Diffusion-weighted MR imaging using a gamma distribution model for prediction of insignificant prostate cancer
Hiroko Tomita1, Hiroshi Shinmoto1, Shigeyoshi Soga1, Kentaro Yamada1, Tatsumi Kaji1, Tomohiko Asano2, and Koichi Oshio3

1Radiology, National Defense Medical College, Saitama, Japan, 2Urology, National Defense Medical College, Saitama, Japan, 3Diagnostic Radiology, Keio University, School of Medicine, Tokyo, Japan

Synopsis

The purpose of this study was to investigate whether the parameters obtained from diffusion-weighted imaging using a gamma model could distinguish a Gleason 6 from a Gleason≥7 disease, and help to improve the prediction of insignificant prostate cancer in active surveillance candidates. Fifty-nine patients who underwent radical prostatectomy were included in this study. ROC analyses for predicting adverse pathologic outcomes in active surveillance candidates showed that the AUC of the parameters of the gamma model were from 0.81 to 0.88. DWI using the gamma model might help to improve the prediction of insignificant prostate cancer in active surveillance candidates.

Introduction

Recently, a statistical model based on the gamma distribution (gamma model) has been proposed to characterize the non-Gaussian diffusion behavior in prostate cancer1, 2. The gamma model proved suitable for describing diffusion signal decay curves in prostate cancer and may provide better correlation between diffusion signal decay and histological information in prostate cancer using the acquired parameters, that is, the area fraction for D<1.0×10-3mm2/s [Frac<1.0] and D>3.0×10-3mm2/s [Frac>3.0]). In this study, we aimed to investigate whether the parameters obtained from the gamma model could distinguish a Gleason 6 from a Gleason 7 or higher disease, and help to improve the prediction of insignificant prostate cancer in active surveillance (AS) candidates.

Methods

Gamma model

Gamma model is a type of the statistical model that presumes a continuous distribution of diffusion coefficients within the imaging voxel. Thus, a continuous distribution of diffusion coefficients can be obtained even from a single voxel. Recent studies have demonstrated that a statistical model based on the gamma distribution was more suitable than that based on the Gaussian distribution for prostate cancer1, 2.
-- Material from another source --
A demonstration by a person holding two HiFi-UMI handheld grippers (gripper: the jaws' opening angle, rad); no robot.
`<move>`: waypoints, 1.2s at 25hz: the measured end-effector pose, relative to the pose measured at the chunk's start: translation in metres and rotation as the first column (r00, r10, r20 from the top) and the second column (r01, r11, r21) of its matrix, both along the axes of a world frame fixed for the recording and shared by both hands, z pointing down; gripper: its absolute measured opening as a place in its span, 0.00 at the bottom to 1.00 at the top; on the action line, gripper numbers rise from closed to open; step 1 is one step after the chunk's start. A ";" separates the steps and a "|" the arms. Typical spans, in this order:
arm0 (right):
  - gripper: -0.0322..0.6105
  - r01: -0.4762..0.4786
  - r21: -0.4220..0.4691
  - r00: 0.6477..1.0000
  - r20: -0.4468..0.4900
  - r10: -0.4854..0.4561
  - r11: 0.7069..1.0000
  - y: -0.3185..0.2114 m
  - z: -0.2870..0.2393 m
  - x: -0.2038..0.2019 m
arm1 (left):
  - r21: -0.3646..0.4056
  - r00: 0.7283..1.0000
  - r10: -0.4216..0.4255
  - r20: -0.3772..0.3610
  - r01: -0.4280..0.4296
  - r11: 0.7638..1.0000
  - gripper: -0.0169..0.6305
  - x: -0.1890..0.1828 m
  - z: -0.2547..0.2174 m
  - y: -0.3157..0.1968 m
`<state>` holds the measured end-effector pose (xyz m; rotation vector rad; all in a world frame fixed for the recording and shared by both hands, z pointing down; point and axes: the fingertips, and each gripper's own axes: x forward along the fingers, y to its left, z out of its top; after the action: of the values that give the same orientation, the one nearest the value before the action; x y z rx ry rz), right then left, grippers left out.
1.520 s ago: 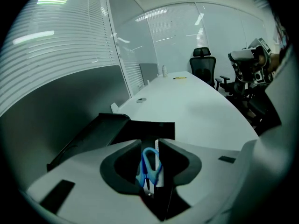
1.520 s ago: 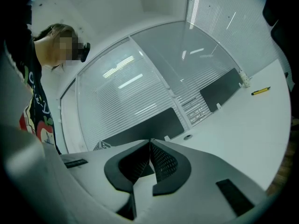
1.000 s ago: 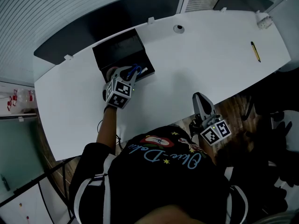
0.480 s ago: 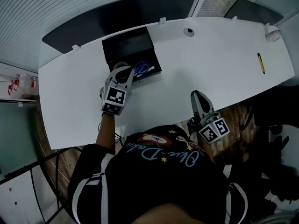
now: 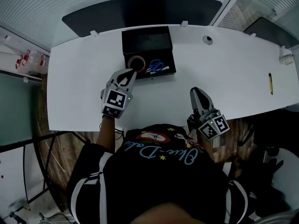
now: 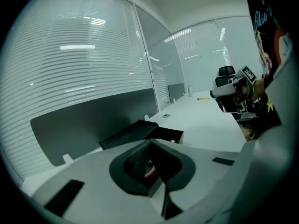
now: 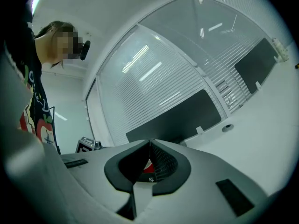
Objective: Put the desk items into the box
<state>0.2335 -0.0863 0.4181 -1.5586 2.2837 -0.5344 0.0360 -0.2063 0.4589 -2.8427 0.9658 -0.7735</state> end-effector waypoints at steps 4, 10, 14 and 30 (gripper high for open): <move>0.07 0.061 -0.001 0.998 0.003 -0.060 0.998 -0.011 0.001 -0.015 | 0.009 0.999 -0.052 0.007 0.052 0.999 0.06 -0.020 -0.003 0.004; 0.07 0.119 0.002 0.993 -0.008 -0.119 0.993 -0.024 0.001 -0.031 | 0.031 0.994 -0.106 0.019 0.106 0.994 0.06 -0.042 -0.011 0.012; 0.07 0.143 -0.002 0.990 -0.013 -0.143 0.990 -0.029 0.002 -0.038 | 0.044 0.991 -0.132 0.024 0.131 0.990 0.06 -0.051 -0.015 0.014; 0.07 0.215 -0.007 0.977 -0.007 -0.215 0.977 -0.034 0.005 -0.052 | 0.060 0.979 -0.198 0.050 0.195 0.979 0.06 -0.069 -0.016 0.026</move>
<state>0.1820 -0.1201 0.4227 -1.3249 2.4750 -0.5908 -0.0333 -0.1806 0.4424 -2.6933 1.2531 -0.8234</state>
Diffusion-weighted imaging (DWI)

All examinations were performed on a 3T or 1.5T MRI scanner (Achieva 3T and Ingenia 1.5T, Philips Healthcare, Eindhoven, the Netherlands) using 6–32 channel coils. Sixty-three foci of prostate cancer from 59 patients (mean age, 66.3±5.0 , mean PSA, 11.4±7.9 ng/ml) who received MRI prior to undergoing radical prostatectomy were included in this study. DWI parameters were as follows: TR/TE=4277–6499/40–69ms, 3 orthogonal diffusion gradients applied, b=(0, 10, 20, 30, 50, 80, 100, 200, 400, 1000) s/mm2 (n=13), b=(0, 200, 400, 1000, 1500) s/mm2 (n=15), b=(0, 500, 1000, 1500, 2000) s/mm2 (n=31).

Data analysis

1) Ability to Differentiate Gleason score 6 from Gleason score≥7

Regions of interest (ROIs) were placed in cancer on DWI, and signal intensities were measured for each b-value with a copy-paste operation. The measured signal intensities versus b-value curves were fitted to the gamma model. The parameters of the gamma model (Frac<1.0, 0.8, 0.5, Frac>3.0) were compared between Gleason score 6 and Gleason score≥7 using unpaired Student's t tests.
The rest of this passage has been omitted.